What if I told you that only four years ago, Ireland – then coached by arch-realist double European Cup winner, Martin O’Neill – lost 1-0 at home to a country with barely half the population of Luxembourg? That night against Iceland, Ireland managed only one shot on target. “But that was only a friendly” – as though a competitive game would have gone any differently. If it had been an actual qualifier Iceland would have picked a stronger team and maybe beaten us by more, and then beaten us in the return leg for good measure.

You can only believe that Ireland would do better with a so-called pragmatic style if you wilfully ignore the lessons we have been receiving on the pitch since Trapattoni arrived in 2008. How many times do we need it spelled out to us that the game has moved on before we are all agreed that maybe the time has come to try to catch up?

The 'back to basics, it's not rocket science' crowd are classic reactionaries: they have learned nothing and forgotten nothing. They have forgotten nothing of the Jack Charlton era (except for the many boring and unsuccessful bits) and they have learned nothing from the last 20 years of football development all over the world.

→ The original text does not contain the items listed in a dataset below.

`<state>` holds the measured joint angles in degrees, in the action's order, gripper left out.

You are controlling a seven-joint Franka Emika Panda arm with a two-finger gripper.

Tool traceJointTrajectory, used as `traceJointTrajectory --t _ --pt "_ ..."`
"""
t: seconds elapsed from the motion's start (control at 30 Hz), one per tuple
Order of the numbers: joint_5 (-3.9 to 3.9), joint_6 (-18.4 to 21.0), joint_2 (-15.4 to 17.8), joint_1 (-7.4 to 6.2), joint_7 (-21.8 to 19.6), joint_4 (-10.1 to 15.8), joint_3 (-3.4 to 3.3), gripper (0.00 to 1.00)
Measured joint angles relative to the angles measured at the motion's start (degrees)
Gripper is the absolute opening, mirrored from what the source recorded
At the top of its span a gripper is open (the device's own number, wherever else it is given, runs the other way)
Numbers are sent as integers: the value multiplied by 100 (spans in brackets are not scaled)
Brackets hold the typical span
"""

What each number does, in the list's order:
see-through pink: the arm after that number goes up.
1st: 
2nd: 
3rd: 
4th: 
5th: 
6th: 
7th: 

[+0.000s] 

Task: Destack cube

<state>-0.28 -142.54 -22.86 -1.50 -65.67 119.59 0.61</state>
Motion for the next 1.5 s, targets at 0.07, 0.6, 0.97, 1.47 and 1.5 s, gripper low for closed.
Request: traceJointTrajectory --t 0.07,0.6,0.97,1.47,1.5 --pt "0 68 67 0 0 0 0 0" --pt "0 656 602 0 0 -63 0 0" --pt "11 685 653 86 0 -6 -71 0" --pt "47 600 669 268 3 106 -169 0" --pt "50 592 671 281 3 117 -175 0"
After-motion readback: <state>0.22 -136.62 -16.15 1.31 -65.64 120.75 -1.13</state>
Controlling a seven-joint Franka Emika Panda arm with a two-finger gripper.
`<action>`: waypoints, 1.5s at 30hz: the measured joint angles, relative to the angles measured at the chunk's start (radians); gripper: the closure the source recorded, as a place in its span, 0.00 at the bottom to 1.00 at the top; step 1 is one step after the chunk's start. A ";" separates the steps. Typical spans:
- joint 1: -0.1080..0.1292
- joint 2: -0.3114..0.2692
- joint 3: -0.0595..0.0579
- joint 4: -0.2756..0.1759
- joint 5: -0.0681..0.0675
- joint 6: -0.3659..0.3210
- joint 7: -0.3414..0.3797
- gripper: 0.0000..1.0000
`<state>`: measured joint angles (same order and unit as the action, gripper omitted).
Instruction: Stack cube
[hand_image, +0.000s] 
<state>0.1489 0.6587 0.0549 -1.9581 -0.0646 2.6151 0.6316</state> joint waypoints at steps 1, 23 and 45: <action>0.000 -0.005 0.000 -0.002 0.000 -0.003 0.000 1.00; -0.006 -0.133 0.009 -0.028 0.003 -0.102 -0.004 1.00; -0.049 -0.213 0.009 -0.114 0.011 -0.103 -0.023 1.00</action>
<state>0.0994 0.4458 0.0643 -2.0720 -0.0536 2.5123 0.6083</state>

The reactionary, whose worldview is based on the idea of a lost golden age, hates above all the idealism that says the future could be better than the past. It’s as though Stephen Kenny’s unforgiveable crime is to have come into the job talking with such obvious excitement about what he believed the Irish team could be capable of. The reactionary interprets this as an insult to the good old days, for which the offender must be punished, ridiculed, put back in his box.

There can be no mitigation allowed even for the extraordinary and unprecedented circumstances forced upon him by the pandemic, the swathes of the squad ruled out of contention, the compressed schedule, the stilted and joyless atmosphere of life in the Covid bubble. The Irish football reactionary loves to boast about Irish fans being the best in the world but does not acknowledge that the absence of those fans from the stadium might have been bad for the team.

The reactionary sees Ireland losing to Luxembourg and wants to scream into the face of Kenny and the players: “Where’s your pride?!” It’s not pride Irish football needs right now, but humility, insight, and resilience. Histrionic and theatrical displays of outrage about a supposedly world-shaking humiliation will get us nowhere. The way back begins with acknowledging the position to which we have sunk in the football world. We are all in the gutter, but some of us are howling at the moon.